Nous sommes réunis pour toute la semaine à l’Assemblée des Français de l’étranger (AFE) dans les beaux et nouveaux locaux du Centre de Conférence du ministère des affaires étrangères, rue de la Convention. C’est l’ancienne Imprimerie nationale, immeuble industriel en briques rouges caractéristique du 19ème siècle qui a été relookée – à grands coûts – pour y abriter l’essentiel des personnels du Quai d’Orsay.

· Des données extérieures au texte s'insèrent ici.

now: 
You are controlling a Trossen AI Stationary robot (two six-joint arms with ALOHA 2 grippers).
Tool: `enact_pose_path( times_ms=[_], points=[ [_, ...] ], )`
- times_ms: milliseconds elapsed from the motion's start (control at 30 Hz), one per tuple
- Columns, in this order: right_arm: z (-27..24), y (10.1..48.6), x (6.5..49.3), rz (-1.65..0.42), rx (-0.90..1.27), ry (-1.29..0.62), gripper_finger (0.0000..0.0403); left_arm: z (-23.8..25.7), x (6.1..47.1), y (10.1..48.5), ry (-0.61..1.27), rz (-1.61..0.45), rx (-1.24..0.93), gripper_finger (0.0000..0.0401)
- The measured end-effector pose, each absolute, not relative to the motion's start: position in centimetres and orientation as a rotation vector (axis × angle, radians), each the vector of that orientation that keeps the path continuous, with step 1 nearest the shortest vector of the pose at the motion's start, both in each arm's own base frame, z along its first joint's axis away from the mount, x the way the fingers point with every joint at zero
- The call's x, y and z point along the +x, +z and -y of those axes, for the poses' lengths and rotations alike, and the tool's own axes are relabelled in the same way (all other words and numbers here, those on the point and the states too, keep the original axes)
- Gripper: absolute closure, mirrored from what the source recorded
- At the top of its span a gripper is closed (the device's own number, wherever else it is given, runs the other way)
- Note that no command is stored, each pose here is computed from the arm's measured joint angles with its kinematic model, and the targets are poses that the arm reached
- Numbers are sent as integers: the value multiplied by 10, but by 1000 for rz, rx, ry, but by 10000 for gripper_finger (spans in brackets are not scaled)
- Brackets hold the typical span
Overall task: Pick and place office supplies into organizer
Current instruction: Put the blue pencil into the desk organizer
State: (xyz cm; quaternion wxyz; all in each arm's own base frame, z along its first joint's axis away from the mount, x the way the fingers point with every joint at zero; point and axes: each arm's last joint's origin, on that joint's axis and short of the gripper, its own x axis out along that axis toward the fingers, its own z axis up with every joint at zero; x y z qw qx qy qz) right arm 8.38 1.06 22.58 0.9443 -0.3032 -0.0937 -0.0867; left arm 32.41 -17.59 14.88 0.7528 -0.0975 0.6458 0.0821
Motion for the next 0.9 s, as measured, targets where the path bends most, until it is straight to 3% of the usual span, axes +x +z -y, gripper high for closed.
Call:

logoAFETravail sérieux  en commissions sur les dossiers de l’école, de la fiscalité, de l’état-civil, de la sécurité, ... Beaucoup des idées que nous défendons pour améliorer la vie de nos compatriotes à l’étranger viennent de là, nourris par l’expérience de terrain des conseillers élus qui, dans leurs pays respectifs, font le même travail que nos maires et conseillers généraux. Et pourtant il y a un malaise qui vient du peu de considération dont bénéficie l’AFE du pouvoir politique et de l’administration. Cette assemblée devrait être consultée sur toutes les questions importantes intéressant les Français de l’étranger. En pratique, ce n’est jamais le cas. Ses avis, qu’on appelle joliment « des vœux » tombent dans un silence poli ou font l’objet des réponses standards de l’administration. Il est vrai que la concertation, ce n’est pas la culture du Quai d’Orsay et que nos grands diplomates, « les brahmanes » dans l’argot interne du quai, ne considèrent pas l’activité consulaire comme suffisamment noble. Une des difficultés c’est que l’AFE, qui est élue sur un clivage clair droite-gauche, n’a que très peu de débats politiques et que le pouvoir politique laisse à l’administration le soin de répondre à sa place.

J’ai essayé de formuler des propositions pour l’avenir du ministère des affaires étrangères dans un document (le ministère des affaires étrangères : pour un projet d’avenir) qui seraient celles qu’un gouvernement de gauche pourrait mettre en œuvre. Ces réunions me laissent un sentiment d’inachevé et d’un certain gâchis de bonne volonté et d’énergie. Il suffirait pourtant de peu de chose pour qu’il en soit autrement.